Poorer outcome of elderly patients treated with extended-field radiotherapy compared with involved-field radiotherapy after chemotherapy for Hodgkin's lymphoma: an analysis from the German Hodgkin Study Group

B Klimm1,*, HT Eich2, H Haverkamp3, A Lohri4, P Koch5, F Boissevain6, G Trenn7, P Worst8, E Dühmke9, RP Müller2, K Müller-Hermelink10, B Pfistner3, V Diehl1 and A Engert1

1 Department I of Internal Medicine
2 Department of Radiation Oncology
3 Coordination Center for Clinical Trials (KKSK), University Hospital Cologne, Cologne
4 Canton Hospital, Basel, Switzerland
5 University Clinic Münster, Münster
6 University Clinic Nürnberg, Nürnberg
7 Hospital Bottrop, Bottrop
8 University Clinic Mannheim, Mannheim
9 Department of Radiation Oncology, Ludwig Maximilian University München, Munich
10 Department of Pathology, University Hospital Würzburg, Würzburg; German Hodgkin Study Group, Germany

* Correspondence to: Dr B. Klimm, Department I of Internal Medicine, Kerpener Street 62, University Hospital Cologne, 50924 Cologne, Germany. Tel: +49-0-221-478-5933; Fax: +49-0-221-478-3778; E-mail: beate.klimm{at}uk-koeln.de

Background: The optimal treatment of elderly patients with Hodgkin's lymphoma (HL) is still a matter of debate. Since many of these patients receive combined modality treatment, we evaluated the impact of different radiation field sizes, that is extended-field (EF) or involved-field (IF) technique when given after four cycles of chemotherapy.
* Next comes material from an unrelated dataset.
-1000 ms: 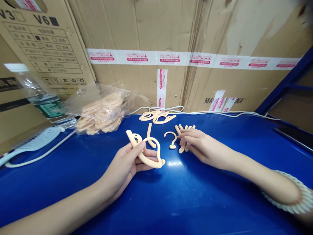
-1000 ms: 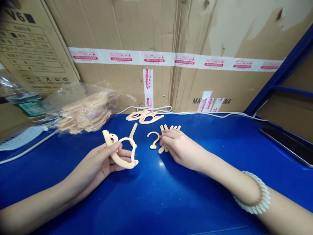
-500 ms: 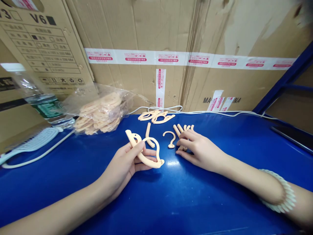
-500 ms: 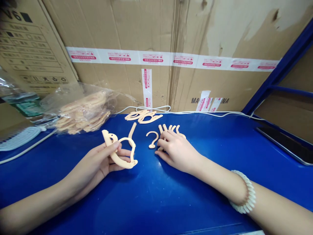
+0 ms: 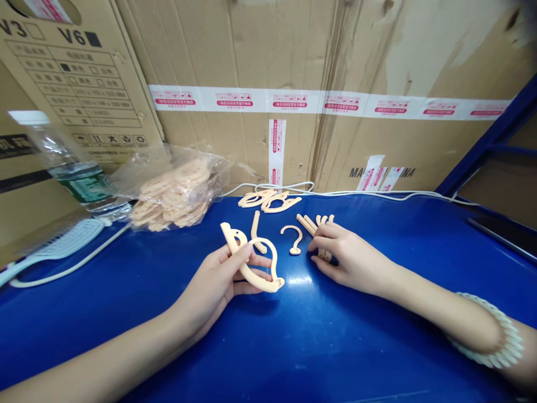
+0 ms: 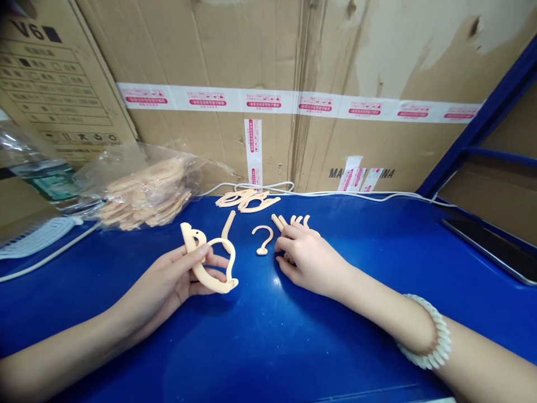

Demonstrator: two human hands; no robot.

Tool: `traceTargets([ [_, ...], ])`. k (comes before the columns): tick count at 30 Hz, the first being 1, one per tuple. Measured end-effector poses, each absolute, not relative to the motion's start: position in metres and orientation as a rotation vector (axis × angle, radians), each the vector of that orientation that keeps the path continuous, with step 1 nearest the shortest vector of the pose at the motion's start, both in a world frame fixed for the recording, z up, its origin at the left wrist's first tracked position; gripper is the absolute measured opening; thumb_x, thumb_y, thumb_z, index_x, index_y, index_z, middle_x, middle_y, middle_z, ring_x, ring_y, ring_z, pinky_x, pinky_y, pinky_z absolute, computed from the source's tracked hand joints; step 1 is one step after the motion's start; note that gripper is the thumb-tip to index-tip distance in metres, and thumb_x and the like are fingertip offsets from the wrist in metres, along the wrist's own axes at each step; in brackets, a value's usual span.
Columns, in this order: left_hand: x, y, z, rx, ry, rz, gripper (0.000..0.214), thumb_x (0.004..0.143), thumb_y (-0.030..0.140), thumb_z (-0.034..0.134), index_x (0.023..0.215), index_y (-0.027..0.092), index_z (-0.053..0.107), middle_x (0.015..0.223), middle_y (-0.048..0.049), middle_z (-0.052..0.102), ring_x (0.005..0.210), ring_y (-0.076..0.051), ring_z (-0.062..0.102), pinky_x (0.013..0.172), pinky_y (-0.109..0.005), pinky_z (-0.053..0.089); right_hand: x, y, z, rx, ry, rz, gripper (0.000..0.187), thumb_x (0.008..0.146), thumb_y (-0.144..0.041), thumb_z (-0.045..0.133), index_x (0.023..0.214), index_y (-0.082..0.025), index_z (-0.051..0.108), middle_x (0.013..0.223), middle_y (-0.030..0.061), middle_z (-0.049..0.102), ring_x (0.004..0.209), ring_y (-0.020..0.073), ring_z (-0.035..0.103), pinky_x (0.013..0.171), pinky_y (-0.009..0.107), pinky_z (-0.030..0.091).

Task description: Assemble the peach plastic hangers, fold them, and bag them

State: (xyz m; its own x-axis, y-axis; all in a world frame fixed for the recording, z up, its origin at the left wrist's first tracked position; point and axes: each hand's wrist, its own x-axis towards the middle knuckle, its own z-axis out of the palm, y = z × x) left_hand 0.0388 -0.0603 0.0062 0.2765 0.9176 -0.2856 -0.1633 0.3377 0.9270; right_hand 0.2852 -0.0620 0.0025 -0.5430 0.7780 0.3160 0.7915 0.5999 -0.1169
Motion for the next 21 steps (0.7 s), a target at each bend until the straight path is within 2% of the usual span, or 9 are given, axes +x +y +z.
traceTargets([
  [4,0.038,-0.06,0.004,0.957,1.01,0.882,0.021,0.096,0.023,0.051,0.081,0.012,0.061,0.081,-0.0123,0.074,0.066,-0.022,0.073,0.065,-0.033,0.061,0.292,-0.067,0.017,-1.241,-2.532,-0.076,0.019,0.081,-0.014,0.06,0.098,-0.018,0.068,0.091,0.0097,0.063,0.091,0.0248,0.058,0.084,0.041,0.05],
  [8,0.037,-0.06,0.003,0.993,0.998,0.863,0.021,0.096,0.026,0.052,0.084,0.012,0.063,0.088,-0.0122,0.073,0.068,-0.021,0.072,0.067,-0.034,0.061,0.301,-0.069,0.027,-1.276,-2.617,-0.009,0.024,0.082,-0.014,0.063,0.105,-0.019,0.066,0.099,0.0099,0.063,0.092,0.0233,0.061,0.081,0.037,0.052],
  [14,0.037,-0.06,0.004,1.004,1.0,0.855,0.022,0.096,0.025,0.051,0.082,0.012,0.062,0.085,-0.0108,0.072,0.068,-0.021,0.072,0.067,-0.035,0.061,0.301,-0.064,0.018,-1.29,-2.646,0.034,0.015,0.087,-0.013,0.062,0.097,-0.019,0.071,0.094,0.0075,0.064,0.081,0.0185,0.066,0.074,0.03,0.053],
  [21,0.038,-0.062,0.007,1.004,1.003,0.848,0.019,0.093,0.024,0.052,0.083,0.012,0.063,0.083,-0.0109,0.072,0.067,-0.021,0.071,0.067,-0.035,0.06,0.302,-0.059,0.014,-1.272,-2.608,0.06,0.013,0.089,-0.015,0.06,0.09,-0.018,0.072,0.089,0.0074,0.065,0.08,0.019,0.066,0.075,0.031,0.054],
])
Patients and methods: In the multicenter HD8 study of the German Hodgkin Study Group, 1204 patients with early-stage unfavorable HL were randomized to receive four cycles of chemotherapy followed by either radiotherapy (RT) of 30 Gy EF + 10 Gy to bulky disease (arm A) or 30 Gy IF + 10 Gy to bulky disease (arm B). A total of 1064 patients were assessable for the analysis. Of these, 89 patients (8.4%) were 60 years or older.

Results: Elderly patients had a poorer risk profile. Acute toxicity from RT was more pronounced in elderly patients receiving EF-RT compared with IF-RT [World Health Organization (WHO) grade 3/4: 26.5% versus 8.6%)]. Freedom from treatment failure (FFTF, 64% versus 87%) and overall survival (OS, 70% versus 94%) after 5 years was lower in elderly patients compared with younger patients. Importantly, elderly patients had poorer outcome when treated with EF-RT compared with IF-RT in terms of FFTF (58% versus 70%; P = 0.034) and OS (59% versus 81%; P = 0.008).

Conclusion: Elderly patients with early-stage unfavorable HL generally have a poorer risk profile and outcome when compared with younger patients. Treatment with EF-RT instead of IF-RT after chemotherapy has a negative impact on survival of elderly patients and should be avoided.

Key words: clinical trial, elderly patients, Hodgkin lymphoma, outcome, radiotherapy

Received for publication August 27, 2006. Accepted for publication September 1, 2006.